(Task statement)
List each line of the data that holds the string "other", please.

(Information provided)
########

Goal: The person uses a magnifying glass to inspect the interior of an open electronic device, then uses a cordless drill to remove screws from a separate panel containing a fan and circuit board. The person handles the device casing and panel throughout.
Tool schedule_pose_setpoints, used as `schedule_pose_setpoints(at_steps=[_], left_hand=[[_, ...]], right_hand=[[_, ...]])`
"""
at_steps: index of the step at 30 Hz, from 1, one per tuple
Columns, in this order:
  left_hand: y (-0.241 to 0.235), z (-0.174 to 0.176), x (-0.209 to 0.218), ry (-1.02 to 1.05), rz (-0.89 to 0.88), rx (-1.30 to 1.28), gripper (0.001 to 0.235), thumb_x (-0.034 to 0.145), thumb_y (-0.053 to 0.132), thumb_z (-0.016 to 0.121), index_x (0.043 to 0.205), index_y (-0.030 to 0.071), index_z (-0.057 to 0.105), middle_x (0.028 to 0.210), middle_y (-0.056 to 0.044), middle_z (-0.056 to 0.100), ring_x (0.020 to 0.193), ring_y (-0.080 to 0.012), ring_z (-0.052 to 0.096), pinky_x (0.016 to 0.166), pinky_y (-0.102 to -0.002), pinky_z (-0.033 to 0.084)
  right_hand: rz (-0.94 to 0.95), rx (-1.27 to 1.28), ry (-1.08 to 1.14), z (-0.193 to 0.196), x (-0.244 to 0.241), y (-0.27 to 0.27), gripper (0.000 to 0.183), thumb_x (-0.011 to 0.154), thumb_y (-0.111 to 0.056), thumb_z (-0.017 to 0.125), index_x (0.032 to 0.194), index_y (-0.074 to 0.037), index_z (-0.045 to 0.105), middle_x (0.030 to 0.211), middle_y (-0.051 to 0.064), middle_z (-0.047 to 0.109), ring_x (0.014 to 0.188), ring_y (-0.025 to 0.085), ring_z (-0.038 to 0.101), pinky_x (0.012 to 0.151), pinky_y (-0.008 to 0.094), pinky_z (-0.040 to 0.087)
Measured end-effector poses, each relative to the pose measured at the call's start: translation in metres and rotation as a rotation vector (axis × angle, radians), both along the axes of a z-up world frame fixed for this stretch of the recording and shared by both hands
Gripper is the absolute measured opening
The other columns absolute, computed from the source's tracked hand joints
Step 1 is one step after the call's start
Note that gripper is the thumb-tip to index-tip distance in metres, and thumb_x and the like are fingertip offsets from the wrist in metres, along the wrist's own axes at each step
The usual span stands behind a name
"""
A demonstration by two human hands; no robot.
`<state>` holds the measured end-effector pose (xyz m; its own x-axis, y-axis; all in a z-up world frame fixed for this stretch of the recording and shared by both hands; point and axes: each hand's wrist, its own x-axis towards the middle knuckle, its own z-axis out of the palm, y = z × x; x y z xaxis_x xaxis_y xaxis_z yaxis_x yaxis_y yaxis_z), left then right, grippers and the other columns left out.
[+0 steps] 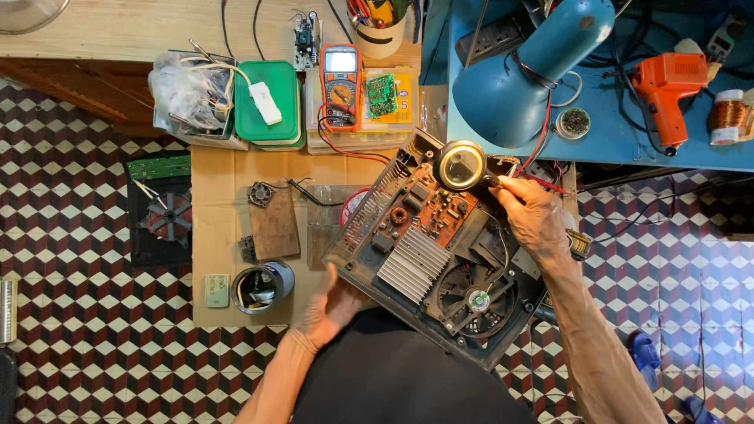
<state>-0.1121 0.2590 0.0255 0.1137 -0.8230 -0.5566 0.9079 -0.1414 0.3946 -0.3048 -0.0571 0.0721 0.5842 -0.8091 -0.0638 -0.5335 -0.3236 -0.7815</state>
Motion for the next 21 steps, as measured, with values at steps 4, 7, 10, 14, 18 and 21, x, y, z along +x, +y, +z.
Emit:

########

(Exercise result)
The other columns absolute, computed from the source's tracked hand joints
`<state>` holds the measured end-effector pose (xyz m; its own x-axis, y-axis; all in a z-up world frame fixed for this stretch of the recording and shared by both hands; point and axes: each hand's wrist, its own x-axis towards the middle knuckle, its own z-axis out of the palm, y = z × x; x y z xaxis_x xaxis_y xaxis_z yaxis_x yaxis_y yaxis_z), left then right, grippers and the other columns left out.

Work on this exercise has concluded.